Richard, Are you walking in the sunlight but still looking at the shadows? The source that creates them? I wonder. If so, I sympathize. I'm still there. I would be interested to know how you really sustain yourself without the old compensatons. Lately I have wished that I had a bent to seek their temporary relief--but I'm just too damned ordinary. I have also noticed too often that their is an apathy creeping in from the front desk to the doctors themselves. The doctors restrained somehow by the medical plans they serve from. If I complain of other non-HIV related issues their eyes glaze over and I am again told my numbers are fine. Sometimes the affected need a shoulder to lean on if not cry upon. I do it nowhere else. Thanks for article. I love your association without self editing. LAofLA

September 13, 2009

Richard Ferri

Thanks for the great comments which I really appreciate.
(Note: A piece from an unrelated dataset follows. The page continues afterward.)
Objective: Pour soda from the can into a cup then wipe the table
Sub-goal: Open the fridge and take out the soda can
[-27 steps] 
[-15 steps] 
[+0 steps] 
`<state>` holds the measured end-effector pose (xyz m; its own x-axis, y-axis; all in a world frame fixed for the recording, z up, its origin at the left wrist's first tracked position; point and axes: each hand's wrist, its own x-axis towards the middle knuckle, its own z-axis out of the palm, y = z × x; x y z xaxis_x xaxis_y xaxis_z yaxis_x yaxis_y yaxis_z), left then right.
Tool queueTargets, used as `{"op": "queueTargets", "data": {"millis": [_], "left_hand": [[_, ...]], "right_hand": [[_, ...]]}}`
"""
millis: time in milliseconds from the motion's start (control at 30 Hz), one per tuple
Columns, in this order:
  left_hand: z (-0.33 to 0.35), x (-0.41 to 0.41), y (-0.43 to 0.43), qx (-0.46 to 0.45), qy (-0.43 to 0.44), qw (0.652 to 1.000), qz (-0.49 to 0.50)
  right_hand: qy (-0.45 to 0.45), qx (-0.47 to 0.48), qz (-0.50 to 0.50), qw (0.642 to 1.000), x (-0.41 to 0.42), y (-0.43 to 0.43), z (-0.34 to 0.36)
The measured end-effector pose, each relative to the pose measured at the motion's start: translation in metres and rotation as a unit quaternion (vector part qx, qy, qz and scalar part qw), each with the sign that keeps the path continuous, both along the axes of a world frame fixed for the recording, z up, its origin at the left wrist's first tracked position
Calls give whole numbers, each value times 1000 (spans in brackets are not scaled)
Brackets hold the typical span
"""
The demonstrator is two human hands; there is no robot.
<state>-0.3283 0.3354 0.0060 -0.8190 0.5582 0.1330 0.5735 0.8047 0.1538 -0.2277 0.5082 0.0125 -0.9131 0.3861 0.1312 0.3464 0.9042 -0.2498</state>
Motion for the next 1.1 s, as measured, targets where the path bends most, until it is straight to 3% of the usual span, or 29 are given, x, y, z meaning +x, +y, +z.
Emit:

However, when I write most of my blogs I think it is important for readers to remember I re-telling a situation that really happened and not just some "story". The longer I remain in HIV practice the more I realize that so little has changed in so many ways. Ignorance has been coupled with arrogance and complaincy. Also, good old fashion "hate" seems to regaining social acceptance. I sometimes come home from AA meetings (where everyone know I am HIV positive) and am dumfounded by the casual hate talk that enters into meetings. To make it worse when people express their concerns about this happening the only thing that happens is NOTHING. I often wonder how many people are slammed back into the HIV closet of shame and hiding on a daily basis due to these issues.